ゆっくりと歩き出した染岡に鼻で笑われるが、君らから見たらババアだよきっと。

『染岡、キツくなったら降ろしなよ。自分で歩くから』

「水津さん自分で歩くのはダメだよ。その時は俺が交代するからね」

染岡の隣をペースを合わせるようにゆっくりと歩く影野の頭にそっと手を伸ばしてよしよしと撫でる。

「え、」

『ありがとうね』

いやぁ、背高い影野をこんな軽々と頭撫でれるのいいなぁ。多少恥ずかしさはあるが、おんぶも悪くないかもしれん。

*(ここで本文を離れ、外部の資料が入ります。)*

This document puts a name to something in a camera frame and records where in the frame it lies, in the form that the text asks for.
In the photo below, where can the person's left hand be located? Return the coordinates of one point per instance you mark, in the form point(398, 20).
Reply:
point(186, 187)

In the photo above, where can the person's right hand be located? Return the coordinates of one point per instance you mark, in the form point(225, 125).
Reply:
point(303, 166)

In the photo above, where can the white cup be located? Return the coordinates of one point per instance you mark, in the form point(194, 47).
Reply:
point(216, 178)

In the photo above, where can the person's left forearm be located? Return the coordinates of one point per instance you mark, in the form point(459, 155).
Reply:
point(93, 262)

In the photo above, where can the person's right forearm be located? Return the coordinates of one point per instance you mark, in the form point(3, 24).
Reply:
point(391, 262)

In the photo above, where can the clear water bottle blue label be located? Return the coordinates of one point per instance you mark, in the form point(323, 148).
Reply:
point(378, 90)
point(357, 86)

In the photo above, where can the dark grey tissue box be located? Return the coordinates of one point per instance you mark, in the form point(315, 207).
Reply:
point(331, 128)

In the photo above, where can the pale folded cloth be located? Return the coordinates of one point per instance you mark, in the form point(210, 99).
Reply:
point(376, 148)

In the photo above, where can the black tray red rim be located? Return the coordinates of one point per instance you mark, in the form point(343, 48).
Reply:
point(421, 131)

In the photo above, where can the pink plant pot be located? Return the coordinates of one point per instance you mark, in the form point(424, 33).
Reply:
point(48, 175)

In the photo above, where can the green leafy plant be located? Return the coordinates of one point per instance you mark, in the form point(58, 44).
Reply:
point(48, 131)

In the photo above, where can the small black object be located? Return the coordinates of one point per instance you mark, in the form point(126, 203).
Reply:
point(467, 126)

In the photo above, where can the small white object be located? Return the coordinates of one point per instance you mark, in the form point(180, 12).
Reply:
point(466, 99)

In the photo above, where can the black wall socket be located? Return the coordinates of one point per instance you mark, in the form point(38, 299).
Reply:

「別に交代なんかしなくても、お前くらい運べるつーの」

そう言って染岡は少し足早になる。
1組の教室を過ぎたら昇降口だしもう少しだというところで、1組の教室のドアから誰かが勢いよく飛び出して、わっ!と叫んだ。
思わず、声にならない悲鳴を上げて染岡の頭に抱きつく。

「う、わ、」

耳まで真っ赤になった染岡には悪いがまじでビビったのだ。

「マックス...、脅かしたらダメだよ」

影野がそう言えば、犯人であった松野はケラケラと笑った。

「いやだって、水津の弱点聞いたからさ」

『お前、まじでふざけんなよ!』

「それ、より、水津、お前、ヘッドロック、すんな...!」

途切れ途切れに苦しそうな声を上げた染岡に、ハッとして腕を緩める。
慌てて抱きついたから腕で首締める形になってた。

『ごめん、大丈夫?』

染岡は数回咳き込んだあと、ああ、と耳の赤いまま頷いた。

「いやぁ、役得じゃんね染岡」

ニタニタと松野が笑ってそう言う。

「おま、お前なあ!!」

染岡が大きな声を出せば、松野は舌をペロっと出したあと、ピューと足早に立ち去ってしまった。
松野が言った役得の意味も、耳まで真っ赤にしてる染岡を見たら流石に分かるが、驚かされて疲弊したので染岡には申し訳ないがそのまま身を預ける事にした。



ビックリは本当無理
後でマックスは絞めると2人で合意した。